I 1,000% agree with you! I am a major fan of the use of prototype to store methods - as you say, that *is* the reason that the prototype is so awesome. I did not mean to imply that I would use private variables (and the necessary closures) - I was only trying to demonstrate that private variables don't necessarily break prototypal inheritance.

I agree with the title of this post 100%. I have noticed that many people have found many different ways to implement private members in JavaScript, but most of the time, the public getters and setters are defined for each instance. I recently wrote an article which shows how to give prototypal functions access to private members by using code similar to what you have in your example: http://gotochriswest.com/blog/2011/05/04/private-variables-in-javascript/

I was experimenting for some time with different patterns, but neither of them so far seems solid to me. In this case I think Matt is right. You do not visibly break prototypal-inheritance, but on practice you do. Unless I miss something important here, the whole point of having prototypal inheritance gets completely wiped out with this pattern in first place. Don't you think?

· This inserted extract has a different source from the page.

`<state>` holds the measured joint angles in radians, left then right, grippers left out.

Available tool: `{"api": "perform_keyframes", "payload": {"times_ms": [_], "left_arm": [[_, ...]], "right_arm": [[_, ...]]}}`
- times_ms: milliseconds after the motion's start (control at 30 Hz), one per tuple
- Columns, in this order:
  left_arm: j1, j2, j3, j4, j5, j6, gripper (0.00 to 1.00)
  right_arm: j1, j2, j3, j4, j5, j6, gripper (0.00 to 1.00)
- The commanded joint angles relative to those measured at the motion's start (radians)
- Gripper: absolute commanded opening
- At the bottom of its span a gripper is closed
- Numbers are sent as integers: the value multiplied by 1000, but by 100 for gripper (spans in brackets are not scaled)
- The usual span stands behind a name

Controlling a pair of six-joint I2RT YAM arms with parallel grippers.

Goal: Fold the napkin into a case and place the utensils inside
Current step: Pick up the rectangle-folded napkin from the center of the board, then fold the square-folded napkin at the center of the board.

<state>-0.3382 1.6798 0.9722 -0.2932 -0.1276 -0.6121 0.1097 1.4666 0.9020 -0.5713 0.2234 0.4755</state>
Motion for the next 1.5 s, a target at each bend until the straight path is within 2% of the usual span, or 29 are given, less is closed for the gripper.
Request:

Using this implemenation of inheritance, can I override a parent function in a derived class and then call the parent function from the overriding function?

If so, what would that look like?

The Girl class is not actually related to person in any way, calling

  • Girl.prototype = new Person();

is superfluous since you are doing

  • Person.call( this, name);

. which shadows everything in the prototype.

If you remove the call, the Girl class cannot use its prototype (I.E no inheritance) because the closures in its prototype are tied into one-time environment instead of being available for generic use. You can see that every girl you create will share the same state instead of encapsulating their own data.